--- START ---

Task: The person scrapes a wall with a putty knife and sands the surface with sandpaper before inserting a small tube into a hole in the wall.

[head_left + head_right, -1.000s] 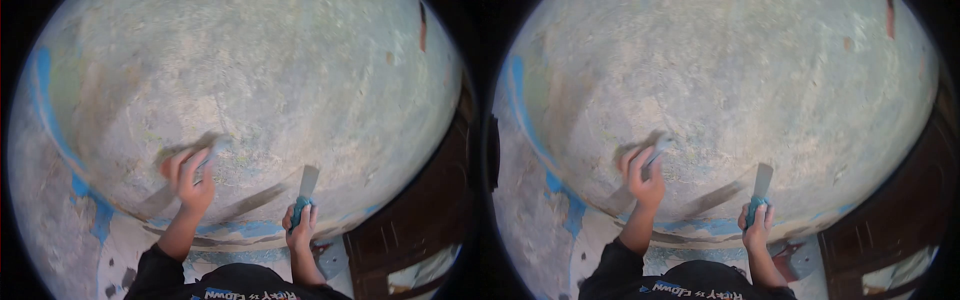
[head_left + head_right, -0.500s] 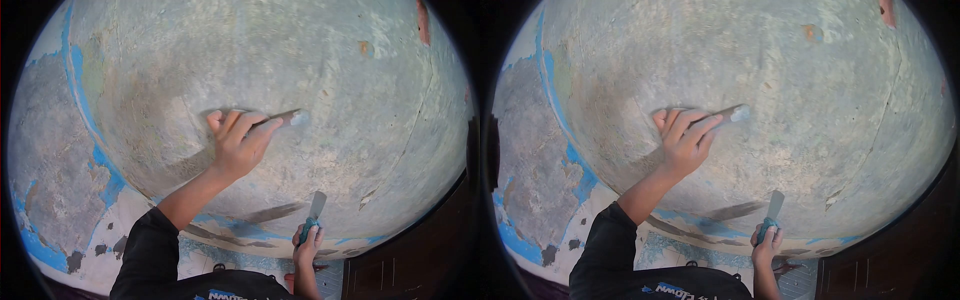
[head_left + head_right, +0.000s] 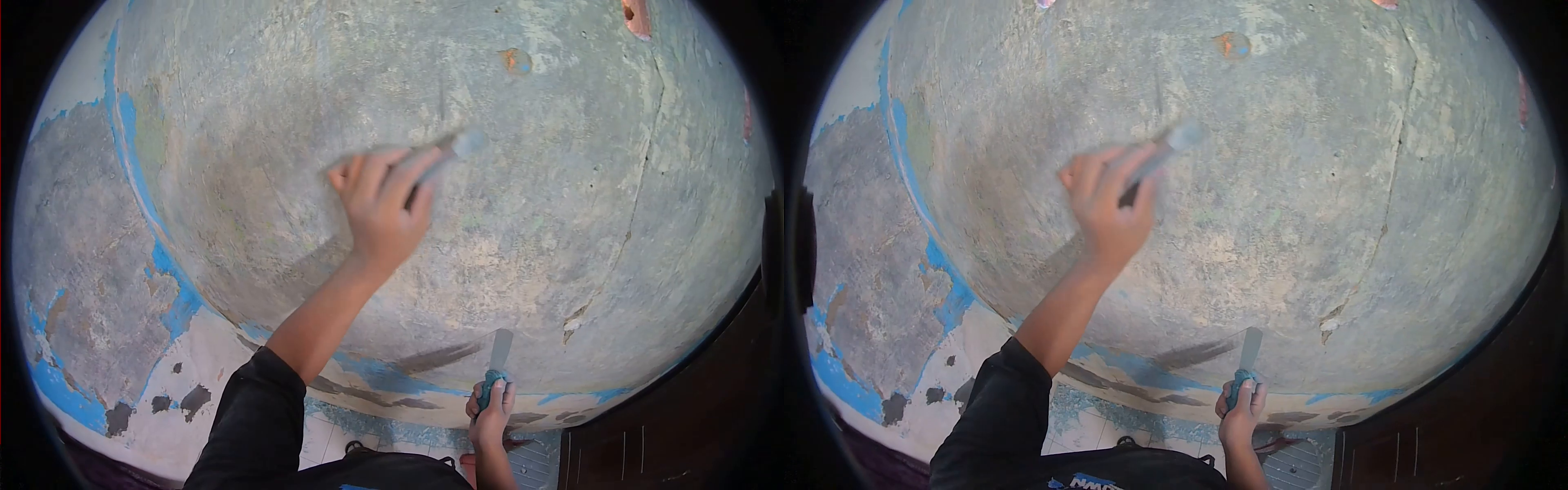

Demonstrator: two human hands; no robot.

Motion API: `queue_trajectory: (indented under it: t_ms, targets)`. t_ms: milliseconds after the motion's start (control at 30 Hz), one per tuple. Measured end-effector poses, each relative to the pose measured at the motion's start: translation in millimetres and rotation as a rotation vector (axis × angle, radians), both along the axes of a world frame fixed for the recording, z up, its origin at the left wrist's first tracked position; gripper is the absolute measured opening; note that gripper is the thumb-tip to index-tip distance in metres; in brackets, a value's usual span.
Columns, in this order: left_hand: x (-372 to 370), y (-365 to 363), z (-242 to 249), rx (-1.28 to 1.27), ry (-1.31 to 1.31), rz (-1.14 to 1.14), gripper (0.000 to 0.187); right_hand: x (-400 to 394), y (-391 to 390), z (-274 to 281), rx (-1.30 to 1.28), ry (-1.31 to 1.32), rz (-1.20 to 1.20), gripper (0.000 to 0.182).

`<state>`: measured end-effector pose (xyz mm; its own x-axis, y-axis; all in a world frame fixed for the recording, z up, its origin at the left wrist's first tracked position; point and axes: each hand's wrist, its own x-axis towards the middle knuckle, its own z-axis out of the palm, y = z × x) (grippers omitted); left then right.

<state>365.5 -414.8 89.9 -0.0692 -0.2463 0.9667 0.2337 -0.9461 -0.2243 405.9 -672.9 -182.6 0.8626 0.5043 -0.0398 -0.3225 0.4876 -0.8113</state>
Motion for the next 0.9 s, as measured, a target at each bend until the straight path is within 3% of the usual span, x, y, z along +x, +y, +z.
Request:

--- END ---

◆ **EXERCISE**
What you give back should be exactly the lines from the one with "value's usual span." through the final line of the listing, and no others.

◆ **SOLUTION FOR THIS PROBLEM**
Motion API: `queue_trajectory: (indented under it: t_ms, targets)`. t_ms: milliseconds after the motion's start (control at 30 Hz), one per tuple. Measured end-effector poses, each relative to the pose measured at the motion's start: translation in millimetres and rotation as a rotation vector (axis × angle, radians), both along the axes of a world frame fixed for the recording, z up, its origin at the left wrist's first tracked position; gripper is the absolute measured opening; note that gripper is the thumb-tip to index-tip distance in metres; in brackets, a value's usual span.
Columns, in this order: left_hand: x (-372 to 370), y (-365 to 363), z (-242 to 249), rx (-1.28 to 1.27), ry (-1.31 to 1.31), rz (-1.14 to 1.14), gripper (0.000 to 0.187); right_hand: x (-400 to 394), y (-391 to 390), z (-274 to 281), rx (-1.30 to 1.28), ry (-1.31 to 1.32), rz (-1.20 to 1.20), gripper (0.000 to 0.182).

`<state>`: measured end-effector pose (xyz mm; its own x-axis, y-axis; all in a world frame fixed for the recording, z up, its origin at the left wrist's first tracked position; point and axes: each hand's wrist, its own x-axis towards the middle knuckle, its own z-axis out of the palm, y = z × x) (grippers omitted); left then right.

<state>365.5 -414.8 89.9 -0.0692 -0.2463 0.9667 0.2337 -0.9461 -0.2243 405.9 -672.9 -182.6 0.8626 0.5043 -0.0398 -0.3225 0.4876 -0.8113</state>
Motion for the next 0.9 s, as measured, a target at each bend until the straight path is within 3% of the usual span, x, y, z along +x, +y, +z.
Request:

The exercise is complete.